La conseillère fédérale Simonetta Sommaruga est arrivée jeudi à Bruxelles pour une réunion des 27 ministres de l'Intérieur de l'Union européenne (UE). Au coeur des discussions: l'arrivée de réfugiés libyens, tunisiens voire égyptiens aux portes de l'Europe après les révoltes populaires.

"C'est très important de montrer que la Suisse est aussi clairement concernée" par cette question des réfugiés, a déclaré la ministre de la Justice à son arrivée dans la capitale européenne. Elle s'est dite très intéressée à un échange d'informations et à une bonne coordination en matière d'asile lors de cette table ronde.

Personne n'est en mesure de savoir aujourd'hui quel sera l'importance de l'afflux de réfugiés ces prochaines semaines ou ces prochains mois.

"Nous ne devrions pas agir sous la panique, mais nous concerter les uns et les autres", a expliqué Simonetta Sommaruga. Mais vu le nombre de réfugiés qui pourraient être tentés de fuir vers l'Europe et les différents chiffres avancés dans l'UE, la conseillère fédérale socialiste va élaborer avec ses collègues une politique commune. La Suisse travaille sur divers scénarios possibles, selon elle.

Nouvelles condamnations en Suisse

Le Parti socialiste (PS) a condamné jeudi le recours à la violence du régime libyen et appelle la Suisse à prendre des mesures.

Les socialistes helvétiques demandent au Conseil fédéral de réagir en bloquant immédiatement les éventuels avoirs du clan Kadhafi en Suisse.
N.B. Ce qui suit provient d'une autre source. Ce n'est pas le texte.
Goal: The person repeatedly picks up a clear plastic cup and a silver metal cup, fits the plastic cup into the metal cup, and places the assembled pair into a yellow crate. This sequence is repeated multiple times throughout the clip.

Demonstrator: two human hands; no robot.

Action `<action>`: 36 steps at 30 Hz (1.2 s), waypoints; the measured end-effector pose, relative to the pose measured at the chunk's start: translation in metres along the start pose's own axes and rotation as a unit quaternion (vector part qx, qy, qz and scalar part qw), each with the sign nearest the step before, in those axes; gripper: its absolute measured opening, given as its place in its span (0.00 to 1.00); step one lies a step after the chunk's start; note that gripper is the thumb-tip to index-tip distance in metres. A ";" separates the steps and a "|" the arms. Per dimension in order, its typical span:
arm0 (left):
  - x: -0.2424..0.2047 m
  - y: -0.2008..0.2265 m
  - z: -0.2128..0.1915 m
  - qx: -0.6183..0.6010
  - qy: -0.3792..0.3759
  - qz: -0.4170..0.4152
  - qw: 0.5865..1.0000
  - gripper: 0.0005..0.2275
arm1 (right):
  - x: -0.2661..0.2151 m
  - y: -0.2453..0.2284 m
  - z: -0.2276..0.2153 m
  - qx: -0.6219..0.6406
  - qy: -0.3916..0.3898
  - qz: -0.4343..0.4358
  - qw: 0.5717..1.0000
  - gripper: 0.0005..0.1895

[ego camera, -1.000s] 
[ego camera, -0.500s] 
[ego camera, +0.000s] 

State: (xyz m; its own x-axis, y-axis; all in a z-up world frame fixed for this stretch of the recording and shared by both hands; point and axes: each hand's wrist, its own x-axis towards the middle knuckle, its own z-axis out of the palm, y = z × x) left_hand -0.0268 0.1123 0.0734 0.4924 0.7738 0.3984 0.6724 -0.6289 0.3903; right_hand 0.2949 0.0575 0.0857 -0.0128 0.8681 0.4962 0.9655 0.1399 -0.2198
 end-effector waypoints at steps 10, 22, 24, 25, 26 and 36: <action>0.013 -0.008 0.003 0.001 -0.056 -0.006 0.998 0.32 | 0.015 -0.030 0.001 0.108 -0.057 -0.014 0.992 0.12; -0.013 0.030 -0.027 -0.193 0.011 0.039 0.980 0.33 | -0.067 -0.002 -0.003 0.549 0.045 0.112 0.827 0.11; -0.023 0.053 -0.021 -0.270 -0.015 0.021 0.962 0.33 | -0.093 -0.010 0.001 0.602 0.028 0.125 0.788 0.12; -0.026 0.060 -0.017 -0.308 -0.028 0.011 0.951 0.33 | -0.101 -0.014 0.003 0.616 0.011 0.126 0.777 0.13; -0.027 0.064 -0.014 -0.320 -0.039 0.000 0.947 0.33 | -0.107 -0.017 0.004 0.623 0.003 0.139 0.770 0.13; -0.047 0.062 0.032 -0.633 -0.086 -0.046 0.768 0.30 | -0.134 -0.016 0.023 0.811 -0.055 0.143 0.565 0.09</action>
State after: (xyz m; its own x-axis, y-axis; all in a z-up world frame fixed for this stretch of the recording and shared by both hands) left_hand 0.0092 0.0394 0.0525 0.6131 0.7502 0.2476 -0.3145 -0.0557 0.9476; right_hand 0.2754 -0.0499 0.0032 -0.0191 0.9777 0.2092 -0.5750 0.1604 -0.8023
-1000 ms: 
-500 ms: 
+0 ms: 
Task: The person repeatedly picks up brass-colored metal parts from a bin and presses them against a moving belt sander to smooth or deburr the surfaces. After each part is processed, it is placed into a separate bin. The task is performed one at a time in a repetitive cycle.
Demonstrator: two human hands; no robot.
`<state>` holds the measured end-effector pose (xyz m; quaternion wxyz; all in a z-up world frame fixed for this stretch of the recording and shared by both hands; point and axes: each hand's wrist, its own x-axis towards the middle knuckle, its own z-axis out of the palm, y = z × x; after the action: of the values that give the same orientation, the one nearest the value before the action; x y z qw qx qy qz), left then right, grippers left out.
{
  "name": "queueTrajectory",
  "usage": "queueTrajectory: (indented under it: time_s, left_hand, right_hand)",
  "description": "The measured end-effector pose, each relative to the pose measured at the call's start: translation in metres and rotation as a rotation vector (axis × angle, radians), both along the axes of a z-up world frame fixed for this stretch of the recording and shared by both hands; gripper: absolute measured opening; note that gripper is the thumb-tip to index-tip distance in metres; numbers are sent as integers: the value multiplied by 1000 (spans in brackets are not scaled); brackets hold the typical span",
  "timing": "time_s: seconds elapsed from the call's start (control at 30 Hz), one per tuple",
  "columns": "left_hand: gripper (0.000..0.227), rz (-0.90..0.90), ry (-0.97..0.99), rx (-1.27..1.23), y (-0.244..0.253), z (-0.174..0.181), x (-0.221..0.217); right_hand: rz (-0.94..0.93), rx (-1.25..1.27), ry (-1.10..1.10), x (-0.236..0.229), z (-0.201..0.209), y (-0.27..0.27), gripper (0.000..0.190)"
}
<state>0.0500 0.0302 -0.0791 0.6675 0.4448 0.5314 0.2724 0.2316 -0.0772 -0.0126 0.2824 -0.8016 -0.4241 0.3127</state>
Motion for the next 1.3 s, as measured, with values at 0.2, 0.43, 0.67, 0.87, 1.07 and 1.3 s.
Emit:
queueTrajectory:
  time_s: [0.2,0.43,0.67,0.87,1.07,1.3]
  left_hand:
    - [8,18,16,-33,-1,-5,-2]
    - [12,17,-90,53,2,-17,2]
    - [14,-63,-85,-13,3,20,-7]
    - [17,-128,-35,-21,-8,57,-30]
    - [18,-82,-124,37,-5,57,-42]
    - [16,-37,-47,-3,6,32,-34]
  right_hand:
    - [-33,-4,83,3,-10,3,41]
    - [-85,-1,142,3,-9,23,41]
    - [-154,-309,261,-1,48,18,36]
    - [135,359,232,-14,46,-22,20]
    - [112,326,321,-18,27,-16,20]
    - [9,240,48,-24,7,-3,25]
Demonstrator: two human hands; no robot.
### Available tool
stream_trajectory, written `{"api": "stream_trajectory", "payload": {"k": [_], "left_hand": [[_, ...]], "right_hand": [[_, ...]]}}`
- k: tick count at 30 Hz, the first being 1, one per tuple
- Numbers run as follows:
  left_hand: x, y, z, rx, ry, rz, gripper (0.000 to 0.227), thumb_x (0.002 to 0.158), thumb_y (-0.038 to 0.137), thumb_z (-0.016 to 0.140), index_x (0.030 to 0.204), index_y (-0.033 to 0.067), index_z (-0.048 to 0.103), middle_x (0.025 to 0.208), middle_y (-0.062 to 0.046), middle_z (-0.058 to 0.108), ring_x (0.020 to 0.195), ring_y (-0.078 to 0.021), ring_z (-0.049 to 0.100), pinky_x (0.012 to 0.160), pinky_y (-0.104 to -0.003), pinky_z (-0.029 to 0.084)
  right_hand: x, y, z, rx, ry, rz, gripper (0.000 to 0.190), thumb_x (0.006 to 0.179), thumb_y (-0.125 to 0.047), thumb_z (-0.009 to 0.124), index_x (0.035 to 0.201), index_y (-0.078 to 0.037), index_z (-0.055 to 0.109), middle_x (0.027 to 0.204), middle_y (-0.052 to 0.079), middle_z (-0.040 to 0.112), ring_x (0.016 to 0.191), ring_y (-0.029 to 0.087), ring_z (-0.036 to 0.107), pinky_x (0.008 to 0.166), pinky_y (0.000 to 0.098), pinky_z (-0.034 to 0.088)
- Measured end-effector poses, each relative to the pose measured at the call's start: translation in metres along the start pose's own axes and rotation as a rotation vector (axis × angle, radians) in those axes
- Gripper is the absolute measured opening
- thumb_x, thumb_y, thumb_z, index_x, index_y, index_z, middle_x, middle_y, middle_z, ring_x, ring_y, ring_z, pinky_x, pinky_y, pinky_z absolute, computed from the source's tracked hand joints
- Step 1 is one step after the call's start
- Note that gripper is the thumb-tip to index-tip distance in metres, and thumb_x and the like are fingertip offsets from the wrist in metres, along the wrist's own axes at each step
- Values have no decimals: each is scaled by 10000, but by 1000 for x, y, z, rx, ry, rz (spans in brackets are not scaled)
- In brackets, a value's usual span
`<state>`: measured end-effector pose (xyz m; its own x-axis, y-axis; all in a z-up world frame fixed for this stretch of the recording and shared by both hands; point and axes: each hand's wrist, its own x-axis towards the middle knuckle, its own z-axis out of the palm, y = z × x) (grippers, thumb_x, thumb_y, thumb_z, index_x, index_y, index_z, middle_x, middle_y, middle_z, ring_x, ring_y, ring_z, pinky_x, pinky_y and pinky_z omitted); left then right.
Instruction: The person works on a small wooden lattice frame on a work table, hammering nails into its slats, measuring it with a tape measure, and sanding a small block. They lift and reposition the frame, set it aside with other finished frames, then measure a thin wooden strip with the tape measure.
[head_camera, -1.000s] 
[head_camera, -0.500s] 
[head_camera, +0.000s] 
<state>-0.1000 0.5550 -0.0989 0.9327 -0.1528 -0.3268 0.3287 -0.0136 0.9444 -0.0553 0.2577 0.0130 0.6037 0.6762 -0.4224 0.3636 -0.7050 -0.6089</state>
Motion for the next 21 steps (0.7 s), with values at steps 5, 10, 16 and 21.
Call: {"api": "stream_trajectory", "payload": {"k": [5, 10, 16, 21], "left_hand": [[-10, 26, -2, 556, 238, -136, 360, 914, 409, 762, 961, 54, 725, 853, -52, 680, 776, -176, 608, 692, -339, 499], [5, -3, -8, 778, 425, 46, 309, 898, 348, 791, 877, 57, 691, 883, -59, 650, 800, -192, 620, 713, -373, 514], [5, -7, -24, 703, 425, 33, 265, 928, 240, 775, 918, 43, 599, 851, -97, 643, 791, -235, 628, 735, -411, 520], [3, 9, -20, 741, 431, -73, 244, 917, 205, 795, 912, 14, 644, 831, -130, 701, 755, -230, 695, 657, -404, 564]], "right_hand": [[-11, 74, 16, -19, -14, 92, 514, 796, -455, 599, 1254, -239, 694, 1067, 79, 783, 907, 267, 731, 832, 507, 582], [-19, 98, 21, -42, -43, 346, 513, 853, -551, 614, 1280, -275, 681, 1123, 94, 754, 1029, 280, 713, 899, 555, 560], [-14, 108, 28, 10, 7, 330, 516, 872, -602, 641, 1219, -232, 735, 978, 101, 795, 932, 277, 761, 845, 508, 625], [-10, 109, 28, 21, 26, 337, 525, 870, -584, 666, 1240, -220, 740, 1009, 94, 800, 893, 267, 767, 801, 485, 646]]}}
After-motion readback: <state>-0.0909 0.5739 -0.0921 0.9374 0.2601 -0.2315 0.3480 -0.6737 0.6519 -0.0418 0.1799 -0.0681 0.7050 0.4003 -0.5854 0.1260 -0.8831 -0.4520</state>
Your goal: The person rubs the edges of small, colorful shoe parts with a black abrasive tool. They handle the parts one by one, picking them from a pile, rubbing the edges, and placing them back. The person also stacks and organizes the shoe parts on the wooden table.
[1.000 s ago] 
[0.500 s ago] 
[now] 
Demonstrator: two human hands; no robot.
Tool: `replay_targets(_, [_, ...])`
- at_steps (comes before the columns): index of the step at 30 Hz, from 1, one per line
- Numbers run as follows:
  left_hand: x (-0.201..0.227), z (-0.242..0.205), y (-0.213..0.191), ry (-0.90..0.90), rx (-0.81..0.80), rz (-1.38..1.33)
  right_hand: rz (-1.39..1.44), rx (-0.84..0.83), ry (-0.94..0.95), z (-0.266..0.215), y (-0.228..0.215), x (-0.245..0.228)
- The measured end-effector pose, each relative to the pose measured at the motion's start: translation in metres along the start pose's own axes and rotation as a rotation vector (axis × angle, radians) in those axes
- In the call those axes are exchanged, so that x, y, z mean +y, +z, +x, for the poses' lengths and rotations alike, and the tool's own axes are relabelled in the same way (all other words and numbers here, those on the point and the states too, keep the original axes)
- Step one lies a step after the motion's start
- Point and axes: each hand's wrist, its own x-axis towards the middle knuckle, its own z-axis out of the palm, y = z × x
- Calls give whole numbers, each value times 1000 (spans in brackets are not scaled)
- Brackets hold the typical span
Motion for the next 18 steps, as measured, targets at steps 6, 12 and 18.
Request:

Le PS invite aussi le Conseil fédéral à intervenir auprès de l'ONU afin que "la Cour pénale internationale (CPI) soit saisie d'une plainte pour crimes contre l'humanité".

"La Suisse doit, plus que jamais, s'engager en faveur de populations en lutte pour se libérer du joug que leur infligent dictateurs et tyrans. Et revoir d'urgence les relations qu'elle entretient avec des potentats de tout acabit", écrit le parti dans un communiqué publié jeudi.

Le PS se dit "consterné par l'escalade dramatique actuellement en cours en Libye dont le peuple subit depuis plusieurs jours les exactions du clan Kadhafi". "Les massacres froidement orchestrés par ce sinistre despote et toute sa clique sont particulièrement révoltants", écrit encore le parti.

Dans un communiqué conjoint, l'Action Place Financière Suisse (APF) et la Déclaration de Berne ont aussi exigé jeudi que la Suisse bloque les éventuels fonds restants du clan Kadhafi dans les banques helvétiques.